> [DIRECTIONS FOR THIS TASK] Within the records below, reproduce without change the lines from the line that has "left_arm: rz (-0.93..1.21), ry" through the line that has "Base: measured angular", and only those.

> [THE DATA]
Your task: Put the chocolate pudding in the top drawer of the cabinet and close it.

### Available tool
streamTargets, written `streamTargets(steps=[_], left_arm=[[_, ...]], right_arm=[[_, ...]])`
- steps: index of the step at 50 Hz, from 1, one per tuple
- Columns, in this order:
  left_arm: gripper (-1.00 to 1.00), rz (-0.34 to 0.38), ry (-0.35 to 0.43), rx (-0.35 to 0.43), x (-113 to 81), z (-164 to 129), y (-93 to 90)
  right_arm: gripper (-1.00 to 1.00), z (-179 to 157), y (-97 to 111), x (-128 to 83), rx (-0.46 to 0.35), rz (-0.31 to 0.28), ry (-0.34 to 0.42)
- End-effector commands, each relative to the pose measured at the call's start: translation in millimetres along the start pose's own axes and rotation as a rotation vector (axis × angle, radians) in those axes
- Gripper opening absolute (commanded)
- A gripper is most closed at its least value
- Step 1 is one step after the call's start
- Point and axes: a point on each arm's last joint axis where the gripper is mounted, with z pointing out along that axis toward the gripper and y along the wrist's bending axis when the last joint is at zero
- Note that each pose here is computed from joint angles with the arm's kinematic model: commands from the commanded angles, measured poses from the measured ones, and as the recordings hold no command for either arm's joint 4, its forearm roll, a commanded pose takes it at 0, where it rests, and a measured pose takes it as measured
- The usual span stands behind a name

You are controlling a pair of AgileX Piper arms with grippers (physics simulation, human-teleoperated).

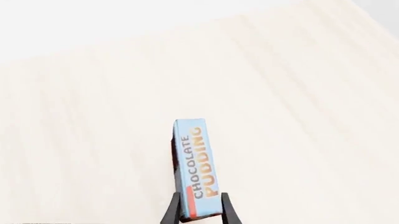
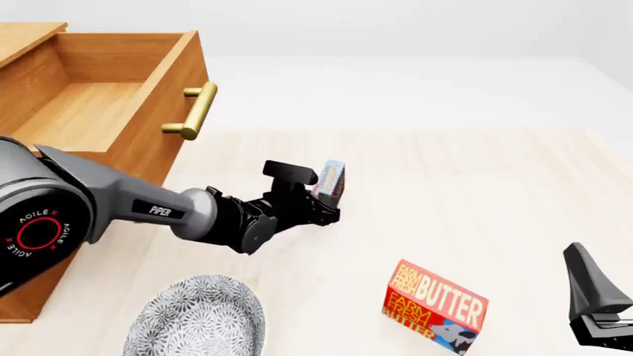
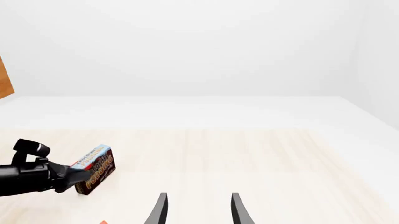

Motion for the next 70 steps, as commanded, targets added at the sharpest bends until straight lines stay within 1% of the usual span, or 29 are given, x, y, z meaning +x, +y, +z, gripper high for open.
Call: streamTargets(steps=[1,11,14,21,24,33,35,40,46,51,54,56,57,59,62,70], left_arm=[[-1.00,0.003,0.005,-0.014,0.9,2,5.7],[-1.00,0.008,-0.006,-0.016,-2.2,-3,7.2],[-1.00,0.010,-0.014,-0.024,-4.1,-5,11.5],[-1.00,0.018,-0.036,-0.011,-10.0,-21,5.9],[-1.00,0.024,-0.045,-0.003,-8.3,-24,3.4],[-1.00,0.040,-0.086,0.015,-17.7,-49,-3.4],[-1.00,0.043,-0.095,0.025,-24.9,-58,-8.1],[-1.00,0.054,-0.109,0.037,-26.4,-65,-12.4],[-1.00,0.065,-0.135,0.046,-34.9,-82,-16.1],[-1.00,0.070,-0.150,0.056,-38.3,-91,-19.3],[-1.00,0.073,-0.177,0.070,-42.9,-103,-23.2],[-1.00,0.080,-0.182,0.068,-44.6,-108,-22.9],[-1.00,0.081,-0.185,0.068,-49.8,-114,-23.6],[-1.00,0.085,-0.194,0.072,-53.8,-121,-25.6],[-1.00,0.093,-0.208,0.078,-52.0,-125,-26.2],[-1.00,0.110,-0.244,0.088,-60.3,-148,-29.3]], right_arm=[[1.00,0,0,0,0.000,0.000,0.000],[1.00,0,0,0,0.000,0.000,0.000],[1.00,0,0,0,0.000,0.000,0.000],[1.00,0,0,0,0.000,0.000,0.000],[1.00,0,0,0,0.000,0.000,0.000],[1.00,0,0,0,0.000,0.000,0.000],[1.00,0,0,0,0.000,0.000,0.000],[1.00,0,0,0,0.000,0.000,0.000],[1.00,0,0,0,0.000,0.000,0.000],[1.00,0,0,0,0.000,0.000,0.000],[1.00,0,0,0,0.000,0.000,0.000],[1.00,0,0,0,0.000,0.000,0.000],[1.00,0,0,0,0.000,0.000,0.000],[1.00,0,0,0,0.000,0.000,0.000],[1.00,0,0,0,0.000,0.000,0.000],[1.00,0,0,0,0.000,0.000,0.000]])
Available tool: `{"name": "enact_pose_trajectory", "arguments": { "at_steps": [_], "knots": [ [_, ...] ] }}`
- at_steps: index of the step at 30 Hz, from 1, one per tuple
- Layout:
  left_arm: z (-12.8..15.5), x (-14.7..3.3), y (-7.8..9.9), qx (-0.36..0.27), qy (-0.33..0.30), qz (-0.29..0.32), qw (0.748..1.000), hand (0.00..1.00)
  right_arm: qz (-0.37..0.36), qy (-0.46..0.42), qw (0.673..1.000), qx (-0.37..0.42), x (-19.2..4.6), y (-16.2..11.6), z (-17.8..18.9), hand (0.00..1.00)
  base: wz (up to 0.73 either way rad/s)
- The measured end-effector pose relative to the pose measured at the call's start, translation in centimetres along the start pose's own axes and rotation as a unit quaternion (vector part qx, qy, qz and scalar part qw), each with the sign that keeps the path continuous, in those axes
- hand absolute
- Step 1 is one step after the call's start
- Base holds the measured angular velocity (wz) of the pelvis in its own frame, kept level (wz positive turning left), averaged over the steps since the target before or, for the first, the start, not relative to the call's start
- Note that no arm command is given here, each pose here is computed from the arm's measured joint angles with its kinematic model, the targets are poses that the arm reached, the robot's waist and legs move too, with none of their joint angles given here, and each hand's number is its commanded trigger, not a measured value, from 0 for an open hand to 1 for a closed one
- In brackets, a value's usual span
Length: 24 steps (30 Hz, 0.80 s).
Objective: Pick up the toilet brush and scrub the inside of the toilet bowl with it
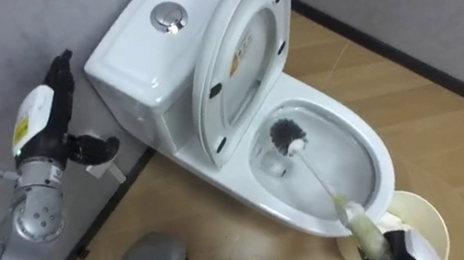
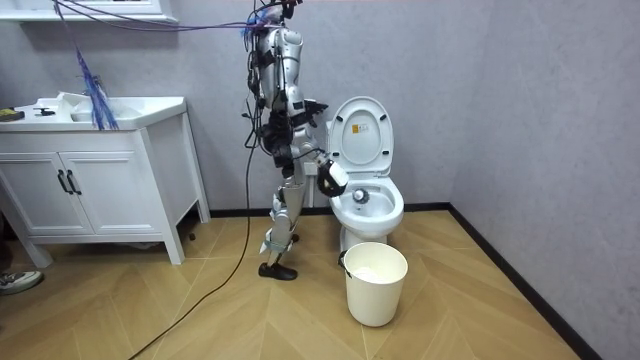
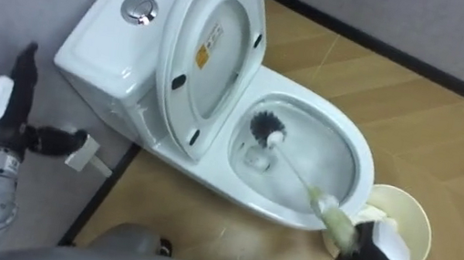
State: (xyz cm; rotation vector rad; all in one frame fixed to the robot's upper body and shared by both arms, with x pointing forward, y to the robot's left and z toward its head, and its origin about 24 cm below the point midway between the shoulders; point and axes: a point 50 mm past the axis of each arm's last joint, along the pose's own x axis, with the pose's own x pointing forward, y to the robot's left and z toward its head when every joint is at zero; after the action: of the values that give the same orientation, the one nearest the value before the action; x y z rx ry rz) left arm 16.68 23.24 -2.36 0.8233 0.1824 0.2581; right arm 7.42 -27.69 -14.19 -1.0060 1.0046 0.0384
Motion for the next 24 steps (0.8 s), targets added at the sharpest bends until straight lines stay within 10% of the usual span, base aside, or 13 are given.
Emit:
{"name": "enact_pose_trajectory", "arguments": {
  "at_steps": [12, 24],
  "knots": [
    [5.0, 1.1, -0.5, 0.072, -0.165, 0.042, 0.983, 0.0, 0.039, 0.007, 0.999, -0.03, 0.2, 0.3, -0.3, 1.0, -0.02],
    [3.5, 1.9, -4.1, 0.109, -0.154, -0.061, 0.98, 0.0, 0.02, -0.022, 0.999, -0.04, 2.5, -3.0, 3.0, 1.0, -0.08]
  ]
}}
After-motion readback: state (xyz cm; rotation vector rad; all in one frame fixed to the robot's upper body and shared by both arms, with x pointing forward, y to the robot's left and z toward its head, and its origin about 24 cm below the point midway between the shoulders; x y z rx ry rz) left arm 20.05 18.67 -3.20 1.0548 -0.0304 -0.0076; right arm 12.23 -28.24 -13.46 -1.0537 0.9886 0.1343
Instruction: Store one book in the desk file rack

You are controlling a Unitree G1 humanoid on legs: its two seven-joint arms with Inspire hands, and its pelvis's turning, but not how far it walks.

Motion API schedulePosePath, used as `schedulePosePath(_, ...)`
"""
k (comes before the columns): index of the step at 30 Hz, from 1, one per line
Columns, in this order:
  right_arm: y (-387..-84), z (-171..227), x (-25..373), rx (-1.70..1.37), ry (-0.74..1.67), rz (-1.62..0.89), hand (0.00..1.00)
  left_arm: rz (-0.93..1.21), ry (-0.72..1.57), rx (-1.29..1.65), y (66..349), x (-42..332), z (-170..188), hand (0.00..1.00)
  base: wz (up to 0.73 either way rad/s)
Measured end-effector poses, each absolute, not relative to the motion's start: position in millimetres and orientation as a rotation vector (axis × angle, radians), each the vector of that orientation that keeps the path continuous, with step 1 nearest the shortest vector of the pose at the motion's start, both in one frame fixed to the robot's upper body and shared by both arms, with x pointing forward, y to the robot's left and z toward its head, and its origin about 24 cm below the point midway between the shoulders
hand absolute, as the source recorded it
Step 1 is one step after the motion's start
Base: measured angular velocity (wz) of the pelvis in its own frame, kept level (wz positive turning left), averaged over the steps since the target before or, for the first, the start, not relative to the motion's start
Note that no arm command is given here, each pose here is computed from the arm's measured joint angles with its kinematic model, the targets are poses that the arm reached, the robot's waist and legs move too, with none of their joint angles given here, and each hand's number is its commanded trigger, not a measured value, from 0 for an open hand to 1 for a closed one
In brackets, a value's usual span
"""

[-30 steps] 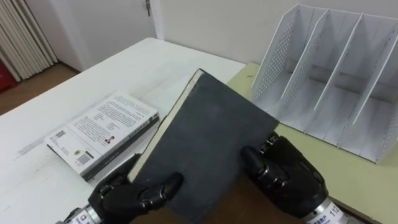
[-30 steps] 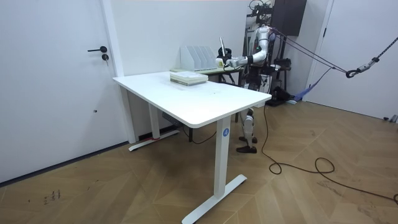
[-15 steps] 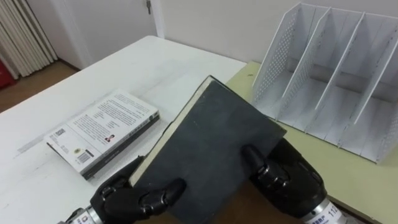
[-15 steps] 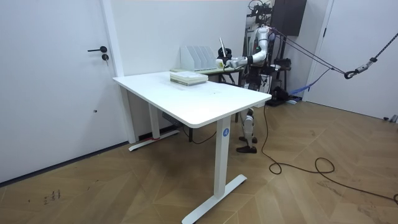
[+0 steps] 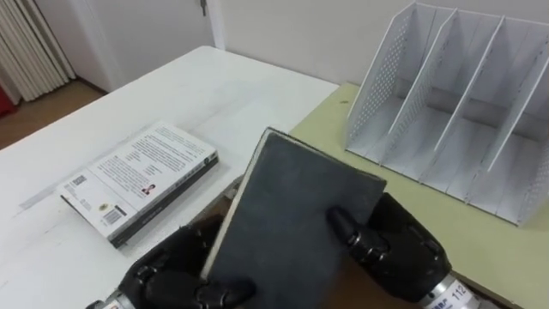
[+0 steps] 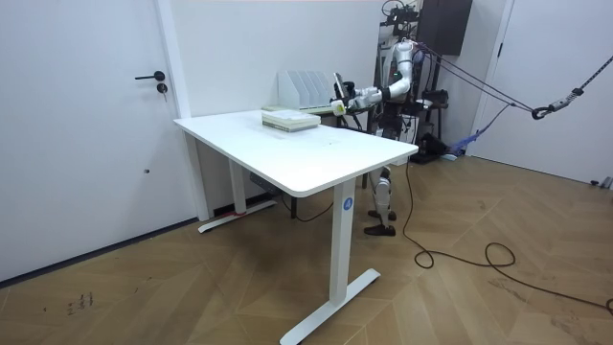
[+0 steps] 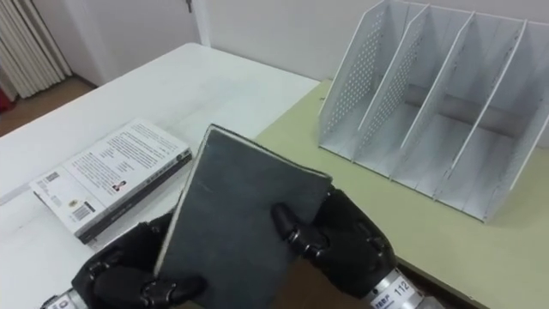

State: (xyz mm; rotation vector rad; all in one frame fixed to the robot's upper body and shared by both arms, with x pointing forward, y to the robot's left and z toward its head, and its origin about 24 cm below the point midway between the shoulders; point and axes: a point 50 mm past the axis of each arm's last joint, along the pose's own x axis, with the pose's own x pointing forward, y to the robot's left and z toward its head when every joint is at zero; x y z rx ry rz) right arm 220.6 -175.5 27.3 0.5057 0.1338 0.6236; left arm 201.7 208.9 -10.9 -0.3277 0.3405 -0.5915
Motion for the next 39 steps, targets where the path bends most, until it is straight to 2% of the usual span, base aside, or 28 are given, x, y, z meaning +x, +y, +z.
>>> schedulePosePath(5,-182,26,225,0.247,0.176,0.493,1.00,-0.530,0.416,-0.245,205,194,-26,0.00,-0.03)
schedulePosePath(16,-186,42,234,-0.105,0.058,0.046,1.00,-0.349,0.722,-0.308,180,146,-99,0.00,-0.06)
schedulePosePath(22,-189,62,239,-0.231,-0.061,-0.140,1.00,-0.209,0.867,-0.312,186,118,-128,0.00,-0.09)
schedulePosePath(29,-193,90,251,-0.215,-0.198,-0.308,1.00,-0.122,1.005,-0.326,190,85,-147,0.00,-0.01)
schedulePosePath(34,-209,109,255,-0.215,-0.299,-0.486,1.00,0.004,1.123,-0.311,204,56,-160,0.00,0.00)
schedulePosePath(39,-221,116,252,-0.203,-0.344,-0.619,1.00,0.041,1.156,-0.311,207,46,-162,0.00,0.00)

> [COMPLETED EXERCISE]
  left_arm: rz (-0.93..1.21), ry (-0.72..1.57), rx (-1.29..1.65), y (66..349), x (-42..332), z (-170..188), hand (0.00..1.00)
  base: wz (up to 0.73 either way rad/s)
Measured end-effector poses, each absolute, not relative to the motion's start: position in millimetres and orientation as a rotation vector (axis × angle, radians), each the vector of that orientation that keeps the path continuous, with step 1 nearest the shortest vector of the pose at the motion's start, both in one frame fixed to the robot's upper body and shared by both arms, with x pointing forward, y to the robot's left and z toward its head, and its origin about 24 cm below the point midway between the shoulders
hand absolute, as the source recorded it
Step 1 is one step after the motion's start
Base: measured angular velocity (wz) of the pelvis in its own frame, kept level (wz positive turning left), averaged over the steps since the target before or, for the first, the start, not relative to the motion's start

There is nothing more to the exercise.